Il coloratissimo playground del Parco Fava basta vederlo che fa venire voglia di giocare, è divenuto famoso perché richiama e unisce tante belle energie, uno spazio che attraverso lo sport combatte efficacemente discriminazione e violenza, e non solo: è un contenitore di eventi e di tante iniziative diverse dedicate ad un percorso di inclusione sociale tramite l’attività sportiva, culturale e ricreativa, come il “Cinema al campetto” con proiezioni di film e documentari riguardanti il basket, o progetti che cercano di coniugare lo sport con la musica e l’arte, coinvolgendo anche i residenti del quartiere.
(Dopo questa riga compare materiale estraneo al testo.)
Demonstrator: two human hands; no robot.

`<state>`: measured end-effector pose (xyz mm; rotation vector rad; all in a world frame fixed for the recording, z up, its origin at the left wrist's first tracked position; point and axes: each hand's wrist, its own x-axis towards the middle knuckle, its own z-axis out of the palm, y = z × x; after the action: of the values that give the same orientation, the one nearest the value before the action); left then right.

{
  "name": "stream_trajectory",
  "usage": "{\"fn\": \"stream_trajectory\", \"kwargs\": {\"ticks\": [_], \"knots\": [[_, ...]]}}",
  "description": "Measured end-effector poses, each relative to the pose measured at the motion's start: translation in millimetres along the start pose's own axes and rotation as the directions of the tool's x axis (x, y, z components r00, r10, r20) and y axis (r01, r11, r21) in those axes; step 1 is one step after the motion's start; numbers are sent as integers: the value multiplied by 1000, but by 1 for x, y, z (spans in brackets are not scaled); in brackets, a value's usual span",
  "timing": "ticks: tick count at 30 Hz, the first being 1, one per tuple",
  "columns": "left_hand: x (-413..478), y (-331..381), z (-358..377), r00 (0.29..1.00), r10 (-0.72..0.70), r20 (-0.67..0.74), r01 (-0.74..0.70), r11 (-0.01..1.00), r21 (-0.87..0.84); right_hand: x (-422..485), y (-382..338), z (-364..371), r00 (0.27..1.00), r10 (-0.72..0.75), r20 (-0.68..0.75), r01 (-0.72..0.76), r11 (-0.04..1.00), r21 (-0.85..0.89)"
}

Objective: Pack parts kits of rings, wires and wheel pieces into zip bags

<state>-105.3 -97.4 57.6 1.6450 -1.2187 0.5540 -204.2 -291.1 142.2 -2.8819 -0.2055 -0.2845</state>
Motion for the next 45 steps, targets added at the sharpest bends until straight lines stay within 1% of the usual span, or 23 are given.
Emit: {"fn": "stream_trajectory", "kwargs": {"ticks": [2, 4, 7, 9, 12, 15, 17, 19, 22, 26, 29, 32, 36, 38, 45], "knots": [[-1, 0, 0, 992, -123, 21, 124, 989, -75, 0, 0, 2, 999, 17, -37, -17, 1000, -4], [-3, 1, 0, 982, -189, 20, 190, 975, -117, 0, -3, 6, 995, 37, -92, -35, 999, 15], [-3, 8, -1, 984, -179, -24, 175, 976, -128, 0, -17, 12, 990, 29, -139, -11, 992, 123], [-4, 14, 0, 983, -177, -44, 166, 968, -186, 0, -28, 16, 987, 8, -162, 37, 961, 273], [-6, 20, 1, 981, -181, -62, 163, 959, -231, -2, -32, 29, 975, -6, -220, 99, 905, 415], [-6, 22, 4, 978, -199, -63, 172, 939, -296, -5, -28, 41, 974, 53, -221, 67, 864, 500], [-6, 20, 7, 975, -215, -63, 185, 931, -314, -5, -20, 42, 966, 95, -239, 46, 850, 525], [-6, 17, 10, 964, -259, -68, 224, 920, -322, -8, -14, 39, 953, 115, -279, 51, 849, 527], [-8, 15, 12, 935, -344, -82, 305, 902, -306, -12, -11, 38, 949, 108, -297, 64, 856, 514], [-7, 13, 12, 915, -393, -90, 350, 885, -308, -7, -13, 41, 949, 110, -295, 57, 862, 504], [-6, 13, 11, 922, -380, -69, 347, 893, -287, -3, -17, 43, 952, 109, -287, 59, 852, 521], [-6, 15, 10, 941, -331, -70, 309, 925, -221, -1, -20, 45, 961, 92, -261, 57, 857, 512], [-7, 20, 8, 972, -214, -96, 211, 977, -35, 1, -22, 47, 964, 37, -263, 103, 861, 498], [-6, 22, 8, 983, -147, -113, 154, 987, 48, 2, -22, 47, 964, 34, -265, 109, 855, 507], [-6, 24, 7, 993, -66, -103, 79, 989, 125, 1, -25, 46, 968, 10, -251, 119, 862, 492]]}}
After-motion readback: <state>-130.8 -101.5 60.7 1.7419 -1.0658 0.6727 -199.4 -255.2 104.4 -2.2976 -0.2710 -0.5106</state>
Inoltre, quest’anno la Red Bull ha deciso di far disputare proprio su questo campo una delle tappe del tour ‘Red Bull Half Court’, il famoso torneo di basket tre contro tre ad un solo canestro, ma soprattutto la coinvolgente fase nazionale che ha decretato le due formazioni, maschili e femminili, che disputeranno a settembre le finali mondiali al Cairo.

Giuseppe Romano abita nei pressi dei giardini, pertanto si considera come una sorta di custode di questo importante bene comune, mentre Simone Altavilla si occupa della comunicazione social e dei vari progetti grafici dei Regaz dei Fava, entrambi sono stati davvero bravi a fare squadra con gli altri fondatori e i membri attivi dell’associazione bolognese, insieme hanno messo a frutto l’intuizione del fotografo francese Fx Rougeot: prendere consapevolezza del potenziale sociale di un luogo aggregativo interculturale e di fare qualcosa di importante per tutelarlo e rendere l’ambiente sicuro e piacevole non solo per i talenti sportivi, ma anche per tutti coloro che vogliono integrarsi nella legalità.

È certamente il più importante canestro messo a referto da questi straordinari ragazzi dai sani valori e forti principi di solidarietà e uguaglianza, che si sono assunti l’impegno e la responsabilità di realizzare numerosi obiettivi inclusivi e culturali, proprio in quella che è considerata la Basket City italiana.